WHAT YOU WILL DO: Tally the lines below that contain the word "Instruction", then give the tally alone.

RECORDS PROVIDED:
*****

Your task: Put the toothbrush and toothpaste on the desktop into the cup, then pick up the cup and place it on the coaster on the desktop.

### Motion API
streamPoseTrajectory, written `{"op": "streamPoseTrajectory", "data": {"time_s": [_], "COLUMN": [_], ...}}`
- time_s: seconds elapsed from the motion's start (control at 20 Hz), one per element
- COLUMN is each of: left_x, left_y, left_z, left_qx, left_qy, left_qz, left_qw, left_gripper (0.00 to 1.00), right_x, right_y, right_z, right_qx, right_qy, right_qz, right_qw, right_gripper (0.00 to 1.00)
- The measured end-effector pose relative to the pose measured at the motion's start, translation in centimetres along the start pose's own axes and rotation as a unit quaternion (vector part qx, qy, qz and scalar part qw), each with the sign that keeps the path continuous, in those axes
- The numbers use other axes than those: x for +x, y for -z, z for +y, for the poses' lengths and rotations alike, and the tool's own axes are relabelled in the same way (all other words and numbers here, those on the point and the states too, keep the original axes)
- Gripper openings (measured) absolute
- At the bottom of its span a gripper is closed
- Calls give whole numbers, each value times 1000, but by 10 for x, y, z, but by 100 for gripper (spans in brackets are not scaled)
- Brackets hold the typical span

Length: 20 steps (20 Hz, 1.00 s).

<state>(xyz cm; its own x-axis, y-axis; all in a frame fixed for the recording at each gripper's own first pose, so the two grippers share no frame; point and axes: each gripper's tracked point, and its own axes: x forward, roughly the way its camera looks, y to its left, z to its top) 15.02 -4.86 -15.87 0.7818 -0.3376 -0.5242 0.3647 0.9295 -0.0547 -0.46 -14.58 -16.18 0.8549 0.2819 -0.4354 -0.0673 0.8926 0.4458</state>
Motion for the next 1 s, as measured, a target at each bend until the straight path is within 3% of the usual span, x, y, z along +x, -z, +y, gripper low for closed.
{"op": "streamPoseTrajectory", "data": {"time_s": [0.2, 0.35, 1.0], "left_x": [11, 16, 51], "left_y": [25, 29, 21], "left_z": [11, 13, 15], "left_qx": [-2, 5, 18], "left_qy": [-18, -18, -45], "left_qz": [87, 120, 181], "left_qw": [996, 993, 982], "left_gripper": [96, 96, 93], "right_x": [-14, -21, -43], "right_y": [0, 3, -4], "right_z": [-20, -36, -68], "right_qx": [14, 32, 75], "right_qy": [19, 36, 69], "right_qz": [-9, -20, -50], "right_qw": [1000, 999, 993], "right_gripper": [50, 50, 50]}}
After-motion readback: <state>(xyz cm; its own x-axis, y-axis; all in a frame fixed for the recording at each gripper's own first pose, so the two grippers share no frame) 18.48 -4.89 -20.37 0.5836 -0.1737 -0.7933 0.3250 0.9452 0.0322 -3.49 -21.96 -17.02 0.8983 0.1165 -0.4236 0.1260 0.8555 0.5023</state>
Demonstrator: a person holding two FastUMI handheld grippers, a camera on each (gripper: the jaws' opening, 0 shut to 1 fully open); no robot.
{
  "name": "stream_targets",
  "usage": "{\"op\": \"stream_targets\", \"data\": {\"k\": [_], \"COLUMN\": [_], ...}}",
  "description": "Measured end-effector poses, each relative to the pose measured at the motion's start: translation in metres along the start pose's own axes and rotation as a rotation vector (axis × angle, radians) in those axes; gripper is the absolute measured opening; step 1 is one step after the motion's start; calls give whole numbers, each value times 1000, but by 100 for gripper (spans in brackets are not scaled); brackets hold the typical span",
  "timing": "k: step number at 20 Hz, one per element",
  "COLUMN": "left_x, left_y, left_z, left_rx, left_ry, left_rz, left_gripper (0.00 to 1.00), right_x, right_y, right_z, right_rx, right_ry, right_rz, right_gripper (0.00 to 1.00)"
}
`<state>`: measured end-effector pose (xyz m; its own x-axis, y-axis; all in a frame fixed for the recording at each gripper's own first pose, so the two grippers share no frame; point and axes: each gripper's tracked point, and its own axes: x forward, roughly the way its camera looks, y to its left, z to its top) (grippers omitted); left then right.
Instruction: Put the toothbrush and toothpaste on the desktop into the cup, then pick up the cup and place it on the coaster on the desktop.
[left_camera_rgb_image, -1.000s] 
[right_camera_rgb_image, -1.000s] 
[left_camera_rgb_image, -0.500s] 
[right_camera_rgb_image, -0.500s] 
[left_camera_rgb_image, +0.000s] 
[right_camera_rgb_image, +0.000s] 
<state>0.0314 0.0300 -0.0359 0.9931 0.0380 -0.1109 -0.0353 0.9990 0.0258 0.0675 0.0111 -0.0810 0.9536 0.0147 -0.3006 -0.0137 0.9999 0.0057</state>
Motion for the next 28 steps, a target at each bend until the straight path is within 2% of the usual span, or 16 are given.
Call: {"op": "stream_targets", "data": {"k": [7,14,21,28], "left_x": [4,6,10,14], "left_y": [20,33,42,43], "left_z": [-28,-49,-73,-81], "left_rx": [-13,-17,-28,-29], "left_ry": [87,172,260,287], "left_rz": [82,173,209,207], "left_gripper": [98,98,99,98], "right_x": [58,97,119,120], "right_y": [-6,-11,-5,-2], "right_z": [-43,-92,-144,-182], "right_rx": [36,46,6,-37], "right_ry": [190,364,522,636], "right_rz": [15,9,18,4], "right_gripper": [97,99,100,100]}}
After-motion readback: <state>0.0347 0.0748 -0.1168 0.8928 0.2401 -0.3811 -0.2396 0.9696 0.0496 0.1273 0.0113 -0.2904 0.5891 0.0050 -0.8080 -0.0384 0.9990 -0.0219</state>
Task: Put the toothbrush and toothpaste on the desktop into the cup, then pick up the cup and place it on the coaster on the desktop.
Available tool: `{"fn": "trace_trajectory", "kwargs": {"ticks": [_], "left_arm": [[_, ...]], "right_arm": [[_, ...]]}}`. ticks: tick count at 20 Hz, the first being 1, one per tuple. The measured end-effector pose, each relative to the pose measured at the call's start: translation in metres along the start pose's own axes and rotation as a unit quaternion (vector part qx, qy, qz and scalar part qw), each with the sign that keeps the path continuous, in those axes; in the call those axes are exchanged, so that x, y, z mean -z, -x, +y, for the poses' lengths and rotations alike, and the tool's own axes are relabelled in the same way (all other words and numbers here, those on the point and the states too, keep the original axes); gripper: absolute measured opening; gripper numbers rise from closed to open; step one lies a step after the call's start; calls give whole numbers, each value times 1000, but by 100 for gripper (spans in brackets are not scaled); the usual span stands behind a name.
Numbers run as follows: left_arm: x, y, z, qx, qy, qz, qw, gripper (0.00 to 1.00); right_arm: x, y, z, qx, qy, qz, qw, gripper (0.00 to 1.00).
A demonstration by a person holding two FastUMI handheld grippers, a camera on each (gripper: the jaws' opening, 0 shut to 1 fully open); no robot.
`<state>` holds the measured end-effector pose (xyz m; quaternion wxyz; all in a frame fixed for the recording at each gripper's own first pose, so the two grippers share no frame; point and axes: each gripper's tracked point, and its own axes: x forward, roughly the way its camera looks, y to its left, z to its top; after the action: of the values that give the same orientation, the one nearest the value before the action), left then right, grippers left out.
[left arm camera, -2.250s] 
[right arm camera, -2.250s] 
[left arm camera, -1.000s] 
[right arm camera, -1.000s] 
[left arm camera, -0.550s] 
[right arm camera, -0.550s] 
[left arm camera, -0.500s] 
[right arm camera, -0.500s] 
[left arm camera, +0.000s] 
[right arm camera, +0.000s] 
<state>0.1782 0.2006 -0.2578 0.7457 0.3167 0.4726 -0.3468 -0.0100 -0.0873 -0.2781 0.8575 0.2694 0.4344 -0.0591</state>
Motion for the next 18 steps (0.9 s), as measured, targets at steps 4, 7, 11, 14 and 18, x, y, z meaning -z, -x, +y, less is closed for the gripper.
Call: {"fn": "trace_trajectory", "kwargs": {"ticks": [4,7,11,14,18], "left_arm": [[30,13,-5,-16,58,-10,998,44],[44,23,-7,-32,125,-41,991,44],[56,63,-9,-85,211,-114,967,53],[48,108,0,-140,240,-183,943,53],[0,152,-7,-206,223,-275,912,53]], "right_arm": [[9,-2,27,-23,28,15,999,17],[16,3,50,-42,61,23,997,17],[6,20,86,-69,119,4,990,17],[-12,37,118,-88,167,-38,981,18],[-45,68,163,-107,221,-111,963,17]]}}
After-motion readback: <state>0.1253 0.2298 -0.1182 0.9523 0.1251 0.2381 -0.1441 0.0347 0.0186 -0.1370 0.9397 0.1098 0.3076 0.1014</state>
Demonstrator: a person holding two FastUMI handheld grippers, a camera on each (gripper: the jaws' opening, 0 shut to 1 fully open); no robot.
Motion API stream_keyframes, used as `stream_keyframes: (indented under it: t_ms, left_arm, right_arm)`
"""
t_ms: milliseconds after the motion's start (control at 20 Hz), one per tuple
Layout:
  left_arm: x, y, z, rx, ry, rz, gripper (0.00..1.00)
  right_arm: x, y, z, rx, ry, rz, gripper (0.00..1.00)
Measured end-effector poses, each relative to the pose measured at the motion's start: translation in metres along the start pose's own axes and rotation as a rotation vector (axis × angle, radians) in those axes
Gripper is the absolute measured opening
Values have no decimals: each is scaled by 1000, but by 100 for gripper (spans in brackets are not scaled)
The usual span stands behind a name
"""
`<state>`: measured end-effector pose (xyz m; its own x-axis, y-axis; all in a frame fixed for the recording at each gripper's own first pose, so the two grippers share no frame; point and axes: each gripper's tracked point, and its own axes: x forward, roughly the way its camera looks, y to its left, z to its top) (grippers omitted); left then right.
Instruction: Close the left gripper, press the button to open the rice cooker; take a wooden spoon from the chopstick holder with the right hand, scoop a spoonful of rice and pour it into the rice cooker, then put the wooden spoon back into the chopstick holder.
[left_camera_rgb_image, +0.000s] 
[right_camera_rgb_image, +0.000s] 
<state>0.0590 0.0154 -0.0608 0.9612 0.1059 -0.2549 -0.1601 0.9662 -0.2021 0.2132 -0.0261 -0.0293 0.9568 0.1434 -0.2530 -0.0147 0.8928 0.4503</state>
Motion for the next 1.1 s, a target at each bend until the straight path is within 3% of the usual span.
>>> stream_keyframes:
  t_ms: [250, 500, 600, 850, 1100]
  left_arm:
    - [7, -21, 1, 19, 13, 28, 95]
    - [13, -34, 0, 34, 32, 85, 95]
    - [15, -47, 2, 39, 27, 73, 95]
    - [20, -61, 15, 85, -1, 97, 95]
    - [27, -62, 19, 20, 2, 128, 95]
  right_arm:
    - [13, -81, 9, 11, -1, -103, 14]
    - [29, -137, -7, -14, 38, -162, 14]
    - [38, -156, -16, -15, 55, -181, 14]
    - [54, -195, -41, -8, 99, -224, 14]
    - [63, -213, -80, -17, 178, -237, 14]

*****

REPLY: 2